* [Assigned task]:
The word "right" marks the lines to keep; find each one in the data and copy it.

________

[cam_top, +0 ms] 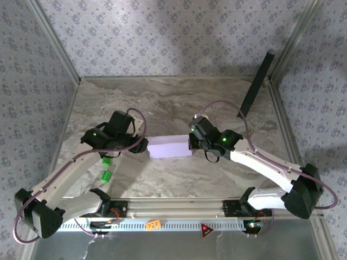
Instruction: Fold the paper box
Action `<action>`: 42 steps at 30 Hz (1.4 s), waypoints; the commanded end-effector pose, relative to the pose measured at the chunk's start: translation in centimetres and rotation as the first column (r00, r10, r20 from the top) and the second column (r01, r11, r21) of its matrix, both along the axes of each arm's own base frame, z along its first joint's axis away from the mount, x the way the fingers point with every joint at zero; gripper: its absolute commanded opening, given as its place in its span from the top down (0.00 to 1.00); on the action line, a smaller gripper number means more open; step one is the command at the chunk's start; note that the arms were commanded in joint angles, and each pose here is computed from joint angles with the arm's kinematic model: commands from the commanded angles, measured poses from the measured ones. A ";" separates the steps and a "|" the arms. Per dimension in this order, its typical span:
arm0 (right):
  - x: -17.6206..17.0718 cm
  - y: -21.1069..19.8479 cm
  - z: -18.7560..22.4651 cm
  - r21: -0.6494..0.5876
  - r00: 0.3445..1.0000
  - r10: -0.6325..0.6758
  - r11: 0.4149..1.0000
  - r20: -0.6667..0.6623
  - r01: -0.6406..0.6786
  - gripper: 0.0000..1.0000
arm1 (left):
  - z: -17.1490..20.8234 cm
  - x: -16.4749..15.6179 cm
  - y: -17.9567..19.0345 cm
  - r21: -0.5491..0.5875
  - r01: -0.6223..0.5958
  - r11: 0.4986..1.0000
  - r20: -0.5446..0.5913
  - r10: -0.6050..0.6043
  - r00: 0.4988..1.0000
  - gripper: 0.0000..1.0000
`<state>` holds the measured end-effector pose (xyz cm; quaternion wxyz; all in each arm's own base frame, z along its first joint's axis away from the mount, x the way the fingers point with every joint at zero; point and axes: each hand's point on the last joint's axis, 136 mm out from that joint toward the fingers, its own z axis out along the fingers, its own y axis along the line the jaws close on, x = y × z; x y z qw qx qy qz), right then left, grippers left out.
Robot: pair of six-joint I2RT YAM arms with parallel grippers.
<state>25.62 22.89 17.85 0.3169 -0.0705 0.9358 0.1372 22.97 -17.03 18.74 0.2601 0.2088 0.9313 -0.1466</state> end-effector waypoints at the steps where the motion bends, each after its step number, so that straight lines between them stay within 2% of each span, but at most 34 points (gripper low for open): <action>1: -0.4 -0.3 -0.1 -0.024 0.999 0.013 1.000 -0.032 -0.014 1.00 | -0.7 0.2 -0.5 -0.023 -0.014 1.000 -0.044 0.013 0.999 0.52; 6: -0.5 -0.3 -0.2 -0.024 0.999 0.018 1.000 -0.044 -0.019 1.00 | -1.3 0.8 -0.9 -0.024 -0.031 0.999 -0.098 0.028 0.995 0.67; 10: -0.6 -0.3 -0.2 -0.020 0.998 0.023 1.000 -0.051 -0.024 1.00 | -1.2 1.1 -1.3 -0.040 -0.038 0.998 -0.111 0.034 0.993 0.74; 14: -0.7 -0.3 -0.2 -0.015 0.998 0.027 0.999 -0.060 -0.028 1.00 | -0.8 1.0 -1.7 -0.061 -0.033 0.998 -0.122 0.025 0.992 0.77; 19: -0.7 -0.6 -0.1 -0.017 0.998 0.025 1.000 -0.064 -0.026 1.00 | -0.8 1.5 -0.2 0.017 -0.082 0.997 -0.108 0.083 0.991 0.67; 23: -0.7 -0.6 -0.3 -0.018 0.998 0.021 1.000 -0.066 -0.022 1.00 | -0.2 1.8 0.5 0.035 -0.104 0.994 -0.082 0.107 0.991 0.58; 28: -0.6 -0.6 -0.2 -0.014 0.998 0.021 1.000 -0.065 -0.022 1.00 | -0.5 2.2 0.2 0.031 -0.092 0.995 -0.098 0.094 0.991 0.56; 37: -0.5 -0.4 0.0 -0.010 0.998 0.027 1.000 -0.062 -0.027 1.00 | -0.7 2.1 -1.7 -0.038 -0.043 0.998 -0.142 0.037 0.989 0.79; 42: -0.4 -0.2 0.2 -0.016 0.997 0.036 0.999 -0.064 -0.037 1.00 | 0.3 2.1 -2.9 -0.110 -0.022 0.994 -0.142 0.006 0.990 0.86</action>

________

* [Exercise output]:
arm0 (right):
`<state>` holds the measured end-effector pose (xyz cm; quaternion wxyz; all in each arm's own base frame, z along its first joint's axis away from the mount, x the way the fingers point with every joint at zero; point and axes: each hand's point on the last joint's axis, 136 mm out from that joint toward the fingers, its own z axis out along the fingers, its own y axis along the line the jaws close on, x = y × z; x y z qw qx qy qz), right then left, grippers left out.

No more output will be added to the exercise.